Having examined the links between TKE and TDR fluctuations we now turn to the production of TKE which, anyway, occurs before its dissipation. Of course, one expects the volume-averaged TPR to lead the volume-averaged TKE simply because TKE builds up as an integration in time of TPR (see (3.2)). This is confirmed by the cross-correlation function $\rho _{[P_V,E_V]}$ (red line in figures 1c,f,i,l,o): the peaks of the correlations are at approximately $\tau u_\tau /H \sim - 0.1$ (time lead) with values of $\rho _{[P_V,E_V]}$ between 0.5 and 0.8 (increasing with $\textit {Re}_\tau$). The 2-time 1-plane correlation $\rho _{[P,E]}$ (not shown here for brevity), calculated as in (3.4) by replacing TDR $\varepsilon$ with TPR $P$, shows little/no average time lag between the plane-averaged TPR and the plane-averaged TKE, suggesting that the dynamic relation between TPR and TKE is more complex than expected.

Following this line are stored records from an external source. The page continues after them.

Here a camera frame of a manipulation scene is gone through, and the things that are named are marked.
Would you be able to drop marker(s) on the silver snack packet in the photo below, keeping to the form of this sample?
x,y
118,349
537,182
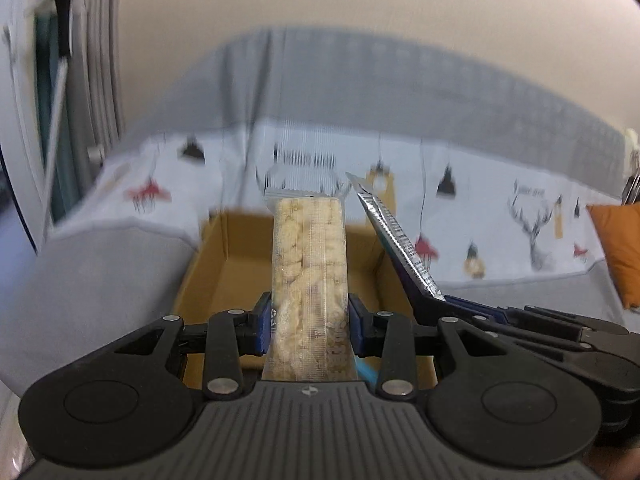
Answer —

In § 4.1, we therefore investigate the 2-time 2-plane correlation $\rho _{[P,E^{ref}]}$ between TKE at reference plane $y^{ref}/H = 0.3$ (chosen indicatively as results are very similar for any $y^{ref}/H$ between $0.2$ and $0.4$) and TPR elsewhere. The TPR fluctuations result from fluctuations of mean shear and Reynolds shear stress, and we therefore concentrate on both in §§ 4.2 and 4.3. A mechanistic model is proposed in § 4.3 to explain the dynamics relating TPR and TKE.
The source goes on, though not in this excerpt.